Fish Dynamics Standards Alignment
— High School

Next Generation Science Standards*

The Next Generation Science Standards were developed by a consortium of 26 states and by the National Science Teachers Association, the American Association for the Advancement of Science, the National Research Council, and Achieve with the intent of helping students understand the scientific process of developing and testing ideas while evaluating scientific evidence. [Source]

HS-LS1 From Molecules to Organisms: Structures and Processes

Students who demonstrate an understanding can:

  • HS-LS1-3. Plan and conduct an investigation to provide evidence that feedback mechanisms maintain homeostasis.

Science and Engineering Practices:

  • Planning and Carrying Out Investigations
  • Planning and carrying out in 9-12 builds on K-8 experiences and progresses to include investigations that provide evidence for and test conceptual, mathematical, physical, and empirical models.
    • Plan and conduct an investigation individually and collaboratively to produce data to serve as the basis for evidence, and in the design: decide on types, how much, and accuracy of data needed to produce reliable measurements and consider limitations on the precision of the data (e.g., number of trials, cost, risk, time), and refine the design accordingly. (HS-LS1-3)

  • Connections to Nature of Science: Scientific Investigation Use a Variety of Methods
    • Scientific inquiry is characterized by a common set of values that include: logical thinking, precision, open-mindedness, objectivity, skepticism, replicability of results, and honest and ethical reporting of findings. (HS-LS1-3)

Disciplinary Core Ideas:

  • LS1.A: Structure and Function
    • Feedback mechanisms maintain a living system’s internal conditions within certain limits and mediate behaviors, allowing it to remain alive and functional even as external conditions change within some range. Feedback mechanisms can encourage (through positive feedback) or discourage (negative feedback) what is going on inside the living system. (HS-LS1-3)

Crosscutting Concepts:

  • Stability and Change
    • Feedback (negative or positive) can stabilize or destabilize a system. (HS-LS1-3)

HS-LS2 Ecosystems: Interactions, Energy, and Dynamics

Students who demonstrate an understanding can:

  • HS-LS2-1. Use mathematical and/or computational representations to support explanations of factors that affect carrying capacity of ecosystems at different scales.

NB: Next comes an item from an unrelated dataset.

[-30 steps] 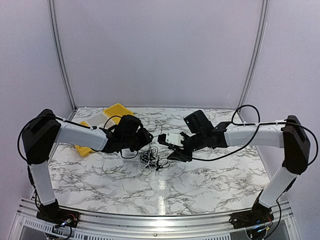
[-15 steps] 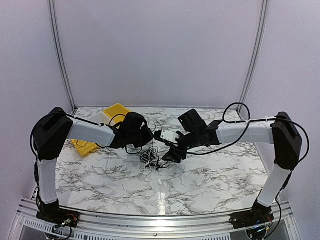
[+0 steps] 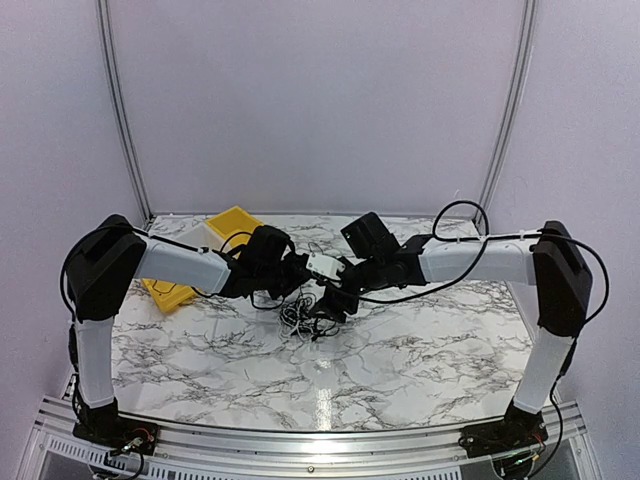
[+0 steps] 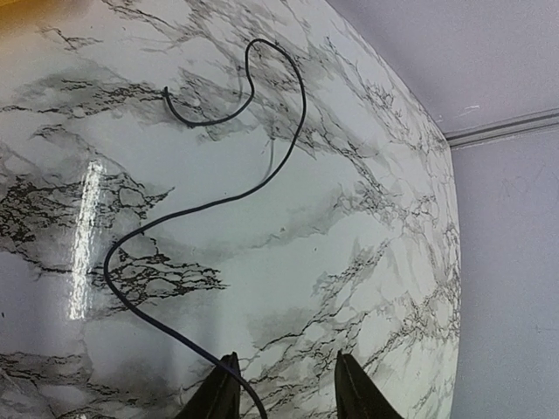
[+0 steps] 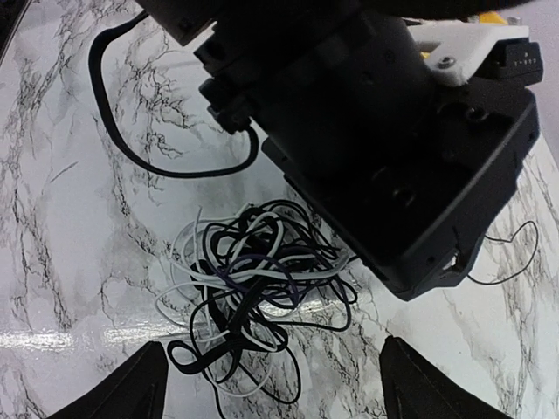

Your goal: Untangle the cables

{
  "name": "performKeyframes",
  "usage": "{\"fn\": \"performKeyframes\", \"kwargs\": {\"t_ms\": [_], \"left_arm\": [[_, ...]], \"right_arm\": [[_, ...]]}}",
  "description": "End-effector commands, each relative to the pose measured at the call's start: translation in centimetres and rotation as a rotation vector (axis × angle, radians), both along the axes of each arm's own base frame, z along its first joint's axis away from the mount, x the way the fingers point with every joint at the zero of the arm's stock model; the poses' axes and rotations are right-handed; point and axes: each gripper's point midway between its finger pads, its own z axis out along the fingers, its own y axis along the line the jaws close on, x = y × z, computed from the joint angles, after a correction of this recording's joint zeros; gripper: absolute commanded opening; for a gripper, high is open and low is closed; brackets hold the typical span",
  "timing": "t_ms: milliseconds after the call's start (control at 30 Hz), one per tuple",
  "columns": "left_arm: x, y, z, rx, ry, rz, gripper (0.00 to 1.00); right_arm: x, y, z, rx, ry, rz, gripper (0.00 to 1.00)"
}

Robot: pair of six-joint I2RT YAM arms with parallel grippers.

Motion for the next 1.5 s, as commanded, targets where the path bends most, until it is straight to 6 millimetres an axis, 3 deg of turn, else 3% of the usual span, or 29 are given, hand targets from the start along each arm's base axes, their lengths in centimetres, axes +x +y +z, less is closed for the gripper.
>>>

  • HS-LS2-2. Use mathematical representations to support and revise explanations based on evidence about factors affecting biodiversity and populations in ecosystems of different scales.

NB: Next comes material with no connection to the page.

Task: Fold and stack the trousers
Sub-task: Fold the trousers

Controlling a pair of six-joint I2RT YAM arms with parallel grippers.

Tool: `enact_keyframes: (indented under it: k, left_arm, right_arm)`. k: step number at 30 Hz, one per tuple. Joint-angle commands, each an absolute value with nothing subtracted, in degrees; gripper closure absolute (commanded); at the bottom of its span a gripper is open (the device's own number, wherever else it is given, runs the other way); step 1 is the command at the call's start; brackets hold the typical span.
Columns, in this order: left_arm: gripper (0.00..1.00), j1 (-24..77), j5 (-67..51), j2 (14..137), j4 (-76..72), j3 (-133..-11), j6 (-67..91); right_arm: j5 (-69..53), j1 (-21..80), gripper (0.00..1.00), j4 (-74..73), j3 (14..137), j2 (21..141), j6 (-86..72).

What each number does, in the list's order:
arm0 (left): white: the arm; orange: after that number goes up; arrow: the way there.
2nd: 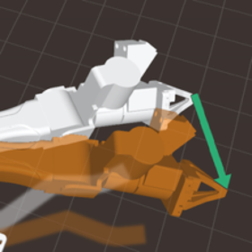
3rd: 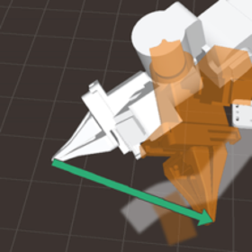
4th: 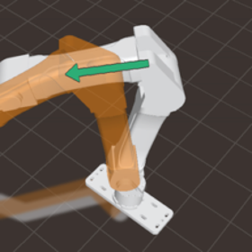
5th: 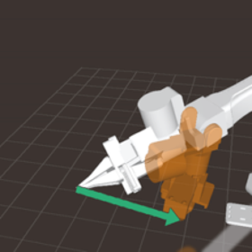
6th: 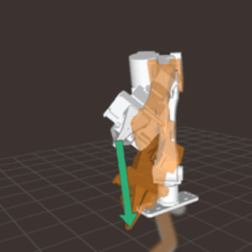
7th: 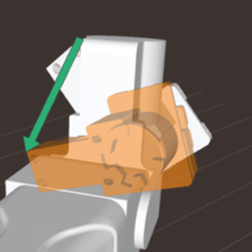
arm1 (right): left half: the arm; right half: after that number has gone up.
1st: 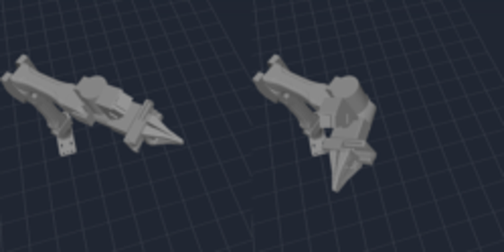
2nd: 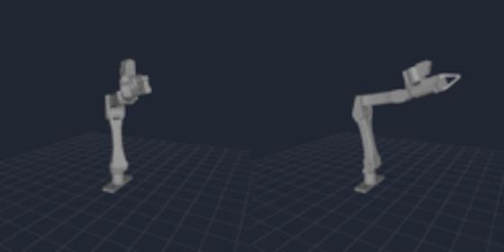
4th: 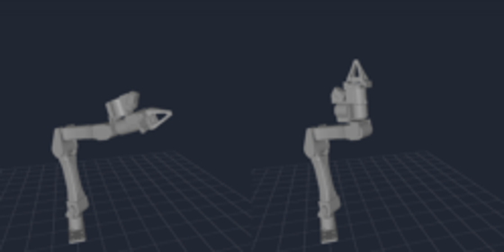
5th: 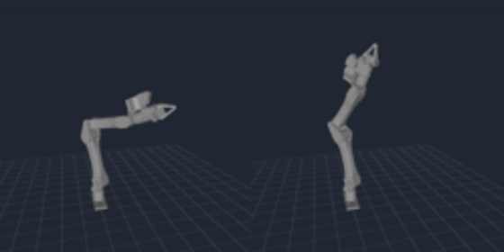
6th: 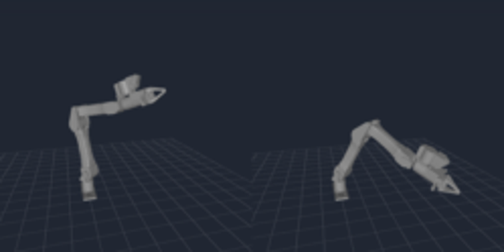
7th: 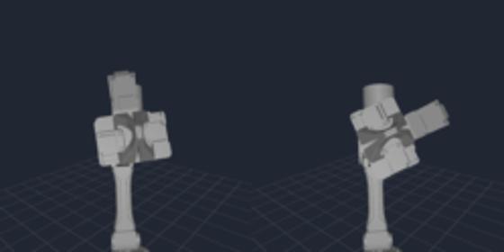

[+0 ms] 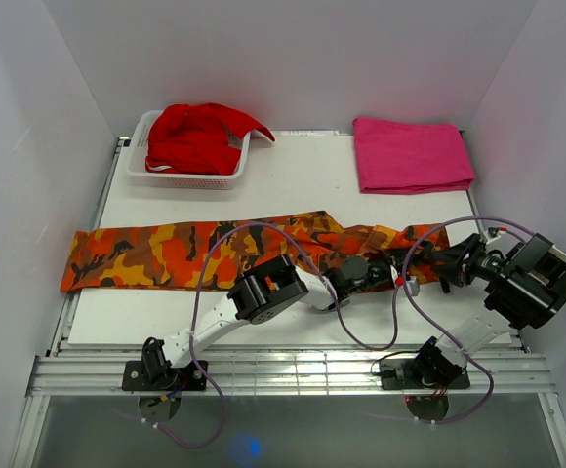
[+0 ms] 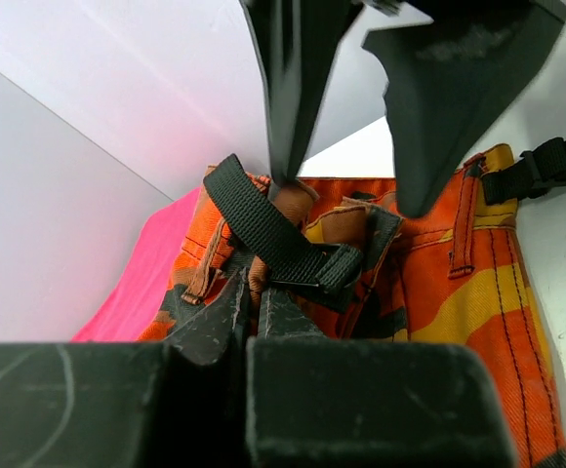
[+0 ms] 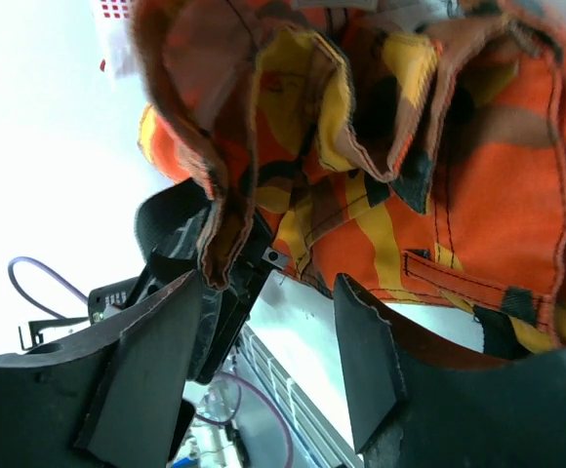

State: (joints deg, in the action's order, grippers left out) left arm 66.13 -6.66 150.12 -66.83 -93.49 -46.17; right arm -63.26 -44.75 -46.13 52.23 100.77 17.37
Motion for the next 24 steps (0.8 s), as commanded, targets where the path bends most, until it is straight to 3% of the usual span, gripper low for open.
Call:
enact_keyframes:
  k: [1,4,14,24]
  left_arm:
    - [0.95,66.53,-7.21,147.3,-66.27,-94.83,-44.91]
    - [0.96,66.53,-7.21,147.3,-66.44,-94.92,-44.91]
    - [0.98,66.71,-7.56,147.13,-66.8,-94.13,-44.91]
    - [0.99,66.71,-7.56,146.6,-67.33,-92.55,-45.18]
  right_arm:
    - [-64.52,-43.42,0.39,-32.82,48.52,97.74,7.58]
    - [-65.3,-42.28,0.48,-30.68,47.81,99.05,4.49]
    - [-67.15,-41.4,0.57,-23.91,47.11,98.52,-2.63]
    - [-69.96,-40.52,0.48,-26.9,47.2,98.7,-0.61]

  • HS-LS2-6. Evaluate claims, evidence, and reasoning that the complex interactions in ecosystems maintain relatively consistent numbers and types of organisms in stable conditions, but changing conditions may result in a new ecosystem.

Science and Engineering Practices:

  • Using Mathematical and Computational Thinking
  • Mathematical and computational thinking in 9-12 builds on K-8 experiences and progresses to using algebraic thinking and analysis, a range of linear and nonlinear functions including trigonometric functions, exponentials and logarithms, and computational tools for statistical analysis to analyze, represent, and model data. Simple computational simulations are created and used based on mathematical models of basic assumptions.
    • Use mathematical and/or computational representations of phenomena or design solutions to support explanations. (HS-LS2-1)
    • Use mathematical representations of phenomena or design solutions to support and revise explanations. (HS-LS2-2)

  • Engaging in Argument from Evidence
  • Engaging in argument from evidence in 9–12 builds on K–8 experiences and progresses to using appropriate and sufficient evidence and scientific reasoning to defend and critique claims and explanations about the natural and designed world(s). Arguments may also come from current scientific or historical episodes in science.
    • Evaluate the claims, evidence, and reasoning behind currently accepted explanations or solutions to determine the merits of arguments. (HS-LS2-6)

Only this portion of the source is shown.